What metrics should you be tracking for your warehouse? These five KPIs can have substantial impacts on operational efficiency and the bottom line.
Warehouse managers and executives understand the value of key performance indicators (KPIs) for identifying and defining progress toward business goals. KPIs mirror business goals and the overall mission and enable companies to measure performance over time. KPIs provide the all-important measuring stick to help warehouse leaders know how they are doing and identify areas that they need to improve. So, which KPIs are most important for warehouses? Each operation should tailor KPIs to their situation, but there are a few KPIs that all warehouses should use to operate more efficiently and effectively: inventory accuracy, efficiency of receiving, picking and packing cost, inventory turnover and customer cycle order time.
Keep reading for a more in-depth look at each of these crucial KPIs that can help you optimize your warehouse operations.
1. Inventory Accuracy
Of course, inventory is a major part of warehousing, and inventory accuracy is a critical KPI for warehouses because if your inventory tracking is incorrect, your costs will skyrocket and your customer satisfaction levels will plummet. If you are relying on Excel or manual processes, your inventory accuracy will be far too low, and there's a good chance you'll end up reordering or manufacturing parts you already have due to inaccurate counts. The costs of carrying too much inventory, or of angering customers when you don’t actually have inventory on-hand that you indicated is in stock, will hurt not just your bottom line but also your reputation.
One solution for inaccurate inventory is choosing a system that uses barcodes to track inventory.

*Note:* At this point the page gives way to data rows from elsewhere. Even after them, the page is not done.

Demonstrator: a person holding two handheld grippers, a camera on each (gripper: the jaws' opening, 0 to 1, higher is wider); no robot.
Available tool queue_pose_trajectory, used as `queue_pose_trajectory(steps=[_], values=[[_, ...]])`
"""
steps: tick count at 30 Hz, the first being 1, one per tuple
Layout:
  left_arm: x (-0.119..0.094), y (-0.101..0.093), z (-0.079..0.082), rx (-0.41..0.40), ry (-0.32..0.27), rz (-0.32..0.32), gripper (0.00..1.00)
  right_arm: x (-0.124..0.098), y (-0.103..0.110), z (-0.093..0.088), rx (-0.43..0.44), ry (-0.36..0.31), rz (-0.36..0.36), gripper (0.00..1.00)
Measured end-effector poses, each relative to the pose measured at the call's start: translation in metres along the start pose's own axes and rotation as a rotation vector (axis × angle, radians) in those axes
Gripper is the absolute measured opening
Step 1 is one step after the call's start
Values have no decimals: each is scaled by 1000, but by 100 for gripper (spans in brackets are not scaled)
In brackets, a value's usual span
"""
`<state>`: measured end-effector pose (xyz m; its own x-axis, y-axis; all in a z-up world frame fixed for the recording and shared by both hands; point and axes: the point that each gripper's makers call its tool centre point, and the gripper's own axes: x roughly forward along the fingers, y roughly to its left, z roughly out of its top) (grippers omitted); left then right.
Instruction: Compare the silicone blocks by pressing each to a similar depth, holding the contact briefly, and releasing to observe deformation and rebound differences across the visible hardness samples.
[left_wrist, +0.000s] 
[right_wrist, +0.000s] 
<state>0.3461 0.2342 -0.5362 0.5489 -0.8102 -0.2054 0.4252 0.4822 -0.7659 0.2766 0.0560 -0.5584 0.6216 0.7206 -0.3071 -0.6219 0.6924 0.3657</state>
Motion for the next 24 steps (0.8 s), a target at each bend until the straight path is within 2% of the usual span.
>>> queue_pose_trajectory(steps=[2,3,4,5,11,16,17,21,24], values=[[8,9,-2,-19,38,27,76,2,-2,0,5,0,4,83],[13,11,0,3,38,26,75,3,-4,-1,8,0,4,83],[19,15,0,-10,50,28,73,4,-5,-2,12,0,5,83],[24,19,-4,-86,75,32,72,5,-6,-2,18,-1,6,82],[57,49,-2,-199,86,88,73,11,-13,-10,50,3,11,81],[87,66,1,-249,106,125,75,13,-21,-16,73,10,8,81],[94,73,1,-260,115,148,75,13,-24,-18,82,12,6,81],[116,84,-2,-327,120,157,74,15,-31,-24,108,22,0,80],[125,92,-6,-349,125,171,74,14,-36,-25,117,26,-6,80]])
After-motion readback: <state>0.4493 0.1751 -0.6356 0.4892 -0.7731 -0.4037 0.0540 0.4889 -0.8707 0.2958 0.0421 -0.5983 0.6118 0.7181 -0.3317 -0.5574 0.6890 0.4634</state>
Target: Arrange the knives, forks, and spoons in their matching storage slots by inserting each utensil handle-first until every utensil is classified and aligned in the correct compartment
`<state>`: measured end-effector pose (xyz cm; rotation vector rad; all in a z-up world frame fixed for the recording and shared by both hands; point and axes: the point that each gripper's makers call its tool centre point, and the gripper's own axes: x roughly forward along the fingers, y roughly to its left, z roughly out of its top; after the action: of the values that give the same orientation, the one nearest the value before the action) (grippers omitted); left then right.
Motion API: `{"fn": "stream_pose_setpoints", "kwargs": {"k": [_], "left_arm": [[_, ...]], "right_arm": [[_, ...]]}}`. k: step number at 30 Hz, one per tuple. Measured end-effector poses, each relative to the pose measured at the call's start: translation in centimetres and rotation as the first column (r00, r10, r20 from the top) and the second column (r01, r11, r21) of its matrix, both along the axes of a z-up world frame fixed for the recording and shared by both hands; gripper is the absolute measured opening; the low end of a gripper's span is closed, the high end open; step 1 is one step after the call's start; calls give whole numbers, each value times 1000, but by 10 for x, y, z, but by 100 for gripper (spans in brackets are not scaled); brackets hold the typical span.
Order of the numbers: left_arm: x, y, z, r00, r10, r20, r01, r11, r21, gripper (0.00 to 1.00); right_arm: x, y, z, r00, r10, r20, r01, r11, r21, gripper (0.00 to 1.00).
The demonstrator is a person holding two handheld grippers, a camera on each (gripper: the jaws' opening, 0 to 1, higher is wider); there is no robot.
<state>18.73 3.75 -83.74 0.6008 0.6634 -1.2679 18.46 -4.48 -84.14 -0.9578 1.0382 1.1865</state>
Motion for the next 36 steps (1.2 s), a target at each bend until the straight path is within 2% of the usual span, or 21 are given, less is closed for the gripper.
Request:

Some warehouses find that barcoding systems integrate with their current computerized maintenance management systems (CMMS). These systems improve inventory control by providing a framework for managing inventory, supplies, and other warehouse materials. Additionally, some CMMS have capabilities for tracking shipments, managing purchase orders, and monitoring stock and inventory levels.
2. Efficiency of Receiving
One of the most critical operations of a warehouse is receiving stock; thus, the efficiency of receiving is a KPI for warehouses and should take into account received volume, customer returns, missing and broken stock, and return to vendor stock. Karl Friesenbichler, automation industry expert, reminds warehouse managers to group figures by the source and times to “identify peak times, quality issues with suppliers, and the return rate from various sales areas.”
The efficiency of your receiving area significantly impacts warehouse operations. You should know the rate at which inventory is counted and be able to identify deficiencies in receiving that you can address in order to eliminate a chain reaction of inefficiencies across your warehouse. Specific relevant KPIs for receiving should include the cost of receiving per receiving line, the volume received per man-hour, receiving dock door utilization percentage, accurate receipts percentage, and the time taken to process a receipt.
It is easy for warehouse managers to overlook receiving for picking and shipping KPIs. But, improperly designed and poorly run receiving areas have a damaging impact across the warehouse. If you have receiving inadequacies, your entire operation will feel the effects.
3. Picking and Packing Costs
Most warehouse managers point to order picking as one of their most expensive and difficult processes because it requires the most labor. Picking and packing processes often are more complex than other operations, and they are crucial to an organization’s bottom line because they are directly tied to customer satisfaction. KPIs for picking and packing should include cost per line item picked, orders picked per hour, picking labor costs, consumables usage, and cycle times per order. You can measure for accuracy and speed of picking and packing, and one specific metric to consider is your percentage of perfect pick lines.
4. Inventory Turnover
Having a high inventory turnover is good for your warehouse. Narrowing down inventory turnover to a KPI that gives you visibility into your inventory rate is useful because it will help you gauge buying practices and product demand. Your warehouse management system may provide a solution for gaining visibility into your inventory turnover and enabling forecasting to keep your inventory moving. Keep in mind that inventory turnover measures the number of times per year your warehouse goes through its entire inventory. You should compare this rate with industry averages to see how your warehouse is performing.
5. Customer Cycle Order Time
Don’t get so caught up in KPIs for your facility that you forget about your customer-facing metrics. While customer feedback certainly is useful, you need to forecast overall customer satisfaction using metrics like customer cycle order time. Customers obviously do not want to wait too long for their orders, and the warehouse is on the front lines when it comes to warding off customer frustration and impatience. Your delivery windows should be in line with the rest of your industry. Keep reverse logistics in mind and ensure your return process and timeline are up to part with your ordering process.
All warehouse managers strive for efficiency to keep costs low and revenue high. Leveraging these critical KPIs for warehouses – inventory accuracy, efficiency of receiving, picking and packing cost, inventory turnover, and customer cycle order time – will help warehouse managers run a cost-efficient, streamlined, and effective warehouse that keeps inventory moving smoothly and customers satisfied.